═════ SUPPLIED RECORDS
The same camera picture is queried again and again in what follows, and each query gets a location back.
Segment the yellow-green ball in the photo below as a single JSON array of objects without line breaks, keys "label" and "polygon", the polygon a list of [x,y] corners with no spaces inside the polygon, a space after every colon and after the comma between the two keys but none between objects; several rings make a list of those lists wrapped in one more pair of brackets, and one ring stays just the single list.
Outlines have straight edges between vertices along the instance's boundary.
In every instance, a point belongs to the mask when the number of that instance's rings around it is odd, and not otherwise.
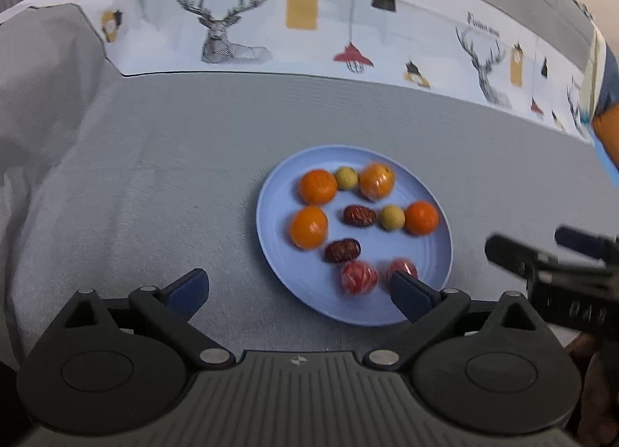
[{"label": "yellow-green ball", "polygon": [[398,230],[404,227],[406,217],[402,208],[389,204],[381,210],[378,219],[386,230]]},{"label": "yellow-green ball", "polygon": [[335,172],[335,180],[339,190],[350,191],[359,183],[359,175],[354,169],[343,166]]}]

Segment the triangular hole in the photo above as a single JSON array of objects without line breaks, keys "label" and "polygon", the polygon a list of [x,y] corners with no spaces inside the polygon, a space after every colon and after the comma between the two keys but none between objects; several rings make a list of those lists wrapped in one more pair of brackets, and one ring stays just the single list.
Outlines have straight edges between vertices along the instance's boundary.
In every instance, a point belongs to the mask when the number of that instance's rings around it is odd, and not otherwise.
[{"label": "triangular hole", "polygon": [[81,326],[96,325],[95,311],[92,310],[90,302],[80,302],[73,314],[70,315],[67,322],[64,324],[65,328],[78,328]]},{"label": "triangular hole", "polygon": [[508,308],[501,325],[505,328],[516,328],[518,330],[535,330],[535,325],[519,304],[512,304]]}]

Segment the red ball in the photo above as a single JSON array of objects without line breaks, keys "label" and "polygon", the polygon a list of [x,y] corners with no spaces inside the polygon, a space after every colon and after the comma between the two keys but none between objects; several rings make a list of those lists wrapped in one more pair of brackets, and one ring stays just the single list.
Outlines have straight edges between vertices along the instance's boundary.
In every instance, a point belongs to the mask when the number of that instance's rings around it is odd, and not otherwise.
[{"label": "red ball", "polygon": [[378,283],[378,273],[362,260],[348,262],[342,268],[342,288],[351,295],[371,292]]},{"label": "red ball", "polygon": [[385,281],[389,281],[391,275],[395,273],[395,271],[402,271],[410,274],[415,279],[419,279],[419,276],[417,276],[417,268],[412,260],[405,258],[393,259],[391,264],[389,264],[389,269],[385,272]]}]

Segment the orange fruit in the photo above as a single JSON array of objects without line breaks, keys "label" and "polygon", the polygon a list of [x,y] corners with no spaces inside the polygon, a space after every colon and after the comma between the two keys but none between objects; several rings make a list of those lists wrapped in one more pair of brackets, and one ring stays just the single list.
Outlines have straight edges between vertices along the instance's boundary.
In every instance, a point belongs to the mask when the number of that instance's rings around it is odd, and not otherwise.
[{"label": "orange fruit", "polygon": [[299,194],[307,204],[322,206],[337,194],[335,176],[326,170],[312,170],[299,182]]},{"label": "orange fruit", "polygon": [[290,222],[290,239],[301,249],[314,249],[324,243],[329,220],[318,206],[306,206]]},{"label": "orange fruit", "polygon": [[427,201],[415,201],[404,212],[404,226],[411,234],[425,236],[438,225],[438,211]]},{"label": "orange fruit", "polygon": [[370,201],[378,201],[391,194],[395,173],[388,166],[373,162],[359,175],[359,190]]}]

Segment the blue plate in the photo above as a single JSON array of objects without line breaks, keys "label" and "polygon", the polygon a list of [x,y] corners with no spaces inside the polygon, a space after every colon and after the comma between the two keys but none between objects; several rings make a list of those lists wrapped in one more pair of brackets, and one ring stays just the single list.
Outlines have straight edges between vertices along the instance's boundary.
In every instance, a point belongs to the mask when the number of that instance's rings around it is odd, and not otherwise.
[{"label": "blue plate", "polygon": [[[361,171],[372,161],[395,170],[395,187],[389,197],[369,203],[356,191],[340,191],[323,206],[329,218],[328,241],[355,238],[361,244],[360,259],[377,267],[382,274],[389,261],[406,257],[415,263],[419,279],[440,290],[450,275],[453,250],[451,231],[445,214],[428,188],[409,170],[380,154],[359,147],[322,145],[308,148],[287,158],[268,176],[258,197],[256,227],[262,251],[281,282],[299,300],[326,316],[362,326],[385,326],[404,321],[403,314],[391,302],[380,285],[370,294],[356,297],[345,294],[340,286],[341,265],[323,261],[324,246],[302,251],[290,241],[290,220],[303,206],[297,186],[310,170],[335,172],[341,166]],[[363,204],[376,212],[387,204],[406,208],[424,200],[439,211],[440,223],[432,234],[413,237],[404,230],[386,232],[375,226],[358,229],[341,222],[342,211],[349,204]]]}]

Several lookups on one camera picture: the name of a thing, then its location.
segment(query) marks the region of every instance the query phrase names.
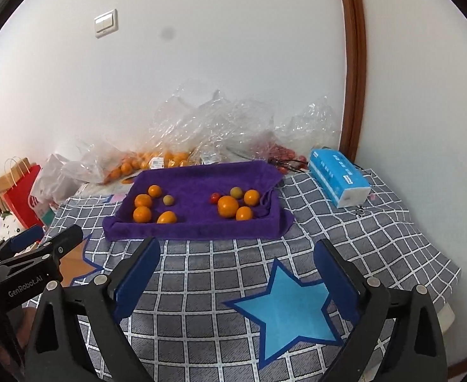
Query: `silver bolt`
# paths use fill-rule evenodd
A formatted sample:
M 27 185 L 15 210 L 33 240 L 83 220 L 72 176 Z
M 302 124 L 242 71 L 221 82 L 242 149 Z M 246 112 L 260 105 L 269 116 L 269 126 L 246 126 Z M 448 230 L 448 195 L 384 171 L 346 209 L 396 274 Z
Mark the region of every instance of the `silver bolt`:
M 422 284 L 418 284 L 416 286 L 416 291 L 419 293 L 419 294 L 426 294 L 428 293 L 428 289 L 426 287 L 424 287 Z
M 51 282 L 48 282 L 48 284 L 46 285 L 46 290 L 49 290 L 49 291 L 55 290 L 58 285 L 59 283 L 57 283 L 55 280 L 52 280 Z
M 380 285 L 380 280 L 377 279 L 376 277 L 368 277 L 366 282 L 368 283 L 370 287 L 379 287 Z
M 98 286 L 105 284 L 107 280 L 108 280 L 108 277 L 104 274 L 100 274 L 94 277 L 94 283 L 97 284 Z

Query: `purple towel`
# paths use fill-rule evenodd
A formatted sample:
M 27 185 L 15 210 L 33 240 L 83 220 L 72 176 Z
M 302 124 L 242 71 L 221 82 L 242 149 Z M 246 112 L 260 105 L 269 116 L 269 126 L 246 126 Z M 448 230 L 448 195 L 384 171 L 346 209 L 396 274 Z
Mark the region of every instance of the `purple towel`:
M 279 205 L 275 186 L 281 178 L 275 167 L 262 161 L 144 171 L 136 177 L 117 213 L 104 219 L 105 237 L 109 241 L 151 236 L 182 240 L 279 238 L 294 222 L 294 215 Z M 163 197 L 155 199 L 151 208 L 153 222 L 135 223 L 134 199 L 138 194 L 146 194 L 153 184 L 163 189 L 163 195 L 173 196 L 175 204 L 167 207 Z M 237 222 L 221 218 L 217 205 L 209 203 L 214 192 L 228 195 L 235 186 L 260 193 L 261 202 L 253 208 L 253 219 Z M 164 211 L 173 211 L 177 223 L 157 224 Z

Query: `red tomato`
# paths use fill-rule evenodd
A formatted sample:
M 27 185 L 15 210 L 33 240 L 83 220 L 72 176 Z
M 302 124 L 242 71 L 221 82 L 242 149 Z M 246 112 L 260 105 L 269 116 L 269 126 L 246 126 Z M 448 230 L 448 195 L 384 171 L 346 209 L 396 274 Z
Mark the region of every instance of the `red tomato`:
M 212 194 L 211 197 L 209 198 L 209 202 L 211 204 L 217 204 L 220 198 L 221 198 L 221 194 L 219 192 L 214 192 L 214 194 Z

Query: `light switch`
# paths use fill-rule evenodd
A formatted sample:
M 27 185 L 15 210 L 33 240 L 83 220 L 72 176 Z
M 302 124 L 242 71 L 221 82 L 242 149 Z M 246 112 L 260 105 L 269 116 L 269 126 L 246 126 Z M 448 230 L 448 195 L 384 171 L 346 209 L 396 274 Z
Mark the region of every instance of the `light switch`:
M 95 37 L 99 39 L 118 30 L 117 9 L 106 12 L 94 19 Z

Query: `red gift bag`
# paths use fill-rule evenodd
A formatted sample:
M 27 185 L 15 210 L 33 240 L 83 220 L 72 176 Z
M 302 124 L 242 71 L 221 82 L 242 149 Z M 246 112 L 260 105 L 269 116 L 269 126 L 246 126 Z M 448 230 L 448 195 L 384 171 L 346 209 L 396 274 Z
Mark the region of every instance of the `red gift bag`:
M 28 196 L 31 194 L 32 186 L 40 170 L 39 165 L 31 166 L 28 172 L 15 182 L 3 197 L 11 212 L 16 215 L 16 218 L 25 228 L 30 228 L 36 224 L 44 227 L 43 222 L 28 205 Z

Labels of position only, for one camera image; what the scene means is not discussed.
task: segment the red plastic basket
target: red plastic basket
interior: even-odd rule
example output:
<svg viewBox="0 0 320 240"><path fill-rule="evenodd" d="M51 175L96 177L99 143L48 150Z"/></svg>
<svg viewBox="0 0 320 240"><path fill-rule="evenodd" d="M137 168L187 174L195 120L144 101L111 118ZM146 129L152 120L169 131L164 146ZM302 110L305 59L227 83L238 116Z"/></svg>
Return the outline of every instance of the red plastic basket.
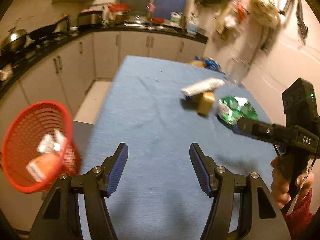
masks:
<svg viewBox="0 0 320 240"><path fill-rule="evenodd" d="M41 154L37 147L45 134L54 135L59 129L67 143L60 150L56 166L42 182L36 182L26 169L28 163ZM61 173L78 174L81 164L79 152L72 140L72 119L60 103L43 101L29 106L13 121L4 137L2 163L8 181L23 193L48 192Z"/></svg>
<svg viewBox="0 0 320 240"><path fill-rule="evenodd" d="M130 8L130 5L124 3L116 3L108 6L110 12L125 12Z"/></svg>

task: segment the finger
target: finger
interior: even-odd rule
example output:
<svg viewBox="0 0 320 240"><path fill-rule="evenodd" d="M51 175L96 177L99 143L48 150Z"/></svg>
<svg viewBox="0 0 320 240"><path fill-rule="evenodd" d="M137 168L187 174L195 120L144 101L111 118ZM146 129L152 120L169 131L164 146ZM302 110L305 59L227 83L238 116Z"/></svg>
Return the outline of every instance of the finger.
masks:
<svg viewBox="0 0 320 240"><path fill-rule="evenodd" d="M280 202L277 202L277 205L278 205L279 209L282 209L284 207L284 204L282 204Z"/></svg>
<svg viewBox="0 0 320 240"><path fill-rule="evenodd" d="M272 178L273 183L281 192L286 193L289 191L289 182L283 177L281 171L279 171L277 168L273 169Z"/></svg>
<svg viewBox="0 0 320 240"><path fill-rule="evenodd" d="M274 158L270 165L272 168L277 168L280 165L280 158L278 156Z"/></svg>
<svg viewBox="0 0 320 240"><path fill-rule="evenodd" d="M271 195L277 203L281 203L283 205L289 203L289 201L291 200L289 193L283 193L279 191L277 188L271 191Z"/></svg>
<svg viewBox="0 0 320 240"><path fill-rule="evenodd" d="M306 173L301 174L299 177L296 179L296 186L300 187L301 183L303 182L304 177L306 176ZM308 178L303 184L303 188L311 188L313 181L315 179L315 176L312 172L310 172Z"/></svg>

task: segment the frying pan
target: frying pan
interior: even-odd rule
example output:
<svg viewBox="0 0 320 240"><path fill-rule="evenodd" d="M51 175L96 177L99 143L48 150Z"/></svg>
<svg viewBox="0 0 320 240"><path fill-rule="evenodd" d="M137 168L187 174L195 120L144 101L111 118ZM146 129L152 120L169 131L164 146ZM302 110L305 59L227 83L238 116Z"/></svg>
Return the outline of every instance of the frying pan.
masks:
<svg viewBox="0 0 320 240"><path fill-rule="evenodd" d="M64 15L62 16L56 23L45 26L45 27L41 27L39 29L36 29L34 31L32 31L31 33L29 33L29 37L32 40L37 40L39 38L45 37L50 35L51 33L54 32L54 30L56 29L58 23L64 21L68 19L68 15Z"/></svg>

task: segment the table
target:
══════════
Look through the entries above. Copy out every line holding the word "location".

The same camera picture is queried again and again in what follows, and each query gets a location back.
Several lookups on one camera picture: the name of a thing, then its location.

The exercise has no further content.